WORK REQUIRED: Copying rule for the data below: pictures stay out, and only the lines from the one with "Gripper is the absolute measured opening" down to the one with "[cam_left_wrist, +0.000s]", inclusive, are repeated exactly.

INFORMATION SUPPLIED:
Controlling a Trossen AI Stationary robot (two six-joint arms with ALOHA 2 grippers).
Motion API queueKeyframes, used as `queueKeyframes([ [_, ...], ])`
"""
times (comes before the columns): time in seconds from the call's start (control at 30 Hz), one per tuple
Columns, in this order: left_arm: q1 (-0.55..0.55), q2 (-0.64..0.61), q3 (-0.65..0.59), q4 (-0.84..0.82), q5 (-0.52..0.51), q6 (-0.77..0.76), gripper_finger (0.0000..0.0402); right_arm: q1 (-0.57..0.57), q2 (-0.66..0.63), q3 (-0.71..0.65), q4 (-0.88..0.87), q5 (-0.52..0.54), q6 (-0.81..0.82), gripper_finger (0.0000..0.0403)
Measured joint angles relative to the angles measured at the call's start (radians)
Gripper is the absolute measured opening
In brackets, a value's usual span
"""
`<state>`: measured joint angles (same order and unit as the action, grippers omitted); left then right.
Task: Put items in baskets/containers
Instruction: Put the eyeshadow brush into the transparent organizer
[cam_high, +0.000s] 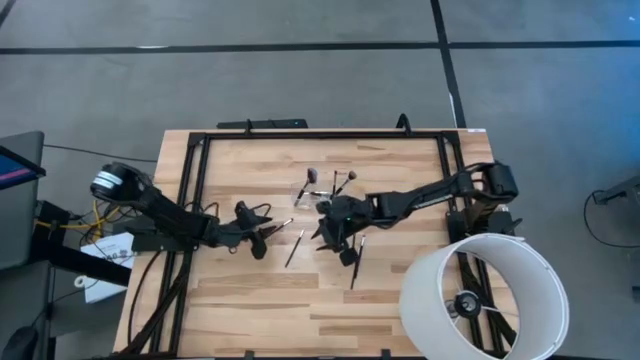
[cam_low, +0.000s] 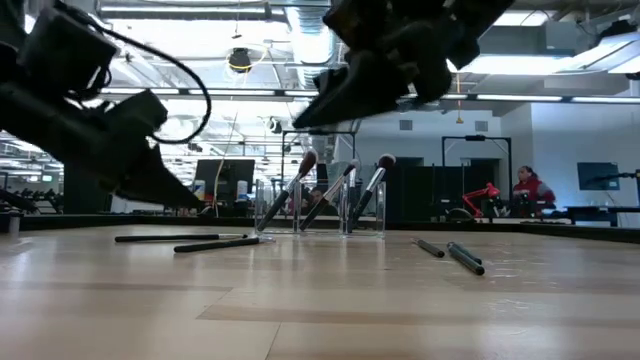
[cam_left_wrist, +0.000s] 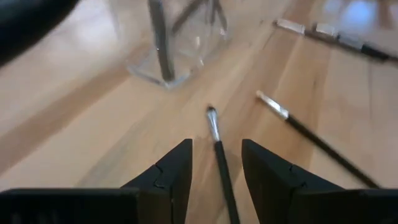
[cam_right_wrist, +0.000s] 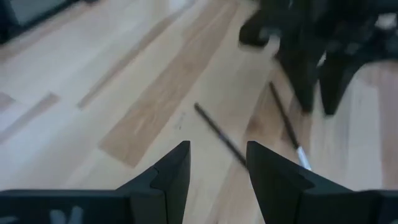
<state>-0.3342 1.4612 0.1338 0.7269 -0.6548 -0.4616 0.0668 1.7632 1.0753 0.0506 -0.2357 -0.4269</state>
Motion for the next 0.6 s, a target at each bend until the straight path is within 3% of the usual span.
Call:
queueKeyframes([
  [0.17,0.003,0.183,0.057,0.065,-0.014,0.005,0.0136,-0.024,-0.059,0.002,-0.037,0.002,-0.020,0.0147],
  [0.3,0.000,0.255,0.083,0.084,-0.025,-0.007,0.0136,-0.079,-0.084,-0.004,-0.086,-0.035,0.000,0.0147],
  [0.43,0.000,0.283,0.087,0.097,-0.034,-0.032,0.0136,-0.160,-0.077,-0.053,-0.045,-0.283,0.087,0.0146],
  [0.5,-0.002,0.286,0.080,0.099,-0.036,-0.050,0.0136,-0.188,-0.054,-0.099,0.056,-0.404,0.105,0.0141],
  [0.6,-0.004,0.308,0.072,0.104,-0.040,-0.086,0.0133,-0.203,-0.037,-0.181,0.228,-0.441,0.167,0.0128],
])
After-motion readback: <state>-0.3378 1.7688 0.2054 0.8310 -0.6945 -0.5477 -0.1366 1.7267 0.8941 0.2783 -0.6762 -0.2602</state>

EXERCISE RESPONSE:
Gripper is the absolute measured opening
In brackets, a value's usual span
"""
`<state>`: measured joint angles (same order and unit as the action, grippers omitted); left then right.
Task: Put items in baskets/containers
Instruction: Put the eyeshadow brush into the transparent organizer
[cam_high, +0.000s] 
[cam_low, +0.000s] 
[cam_left_wrist, +0.000s] 

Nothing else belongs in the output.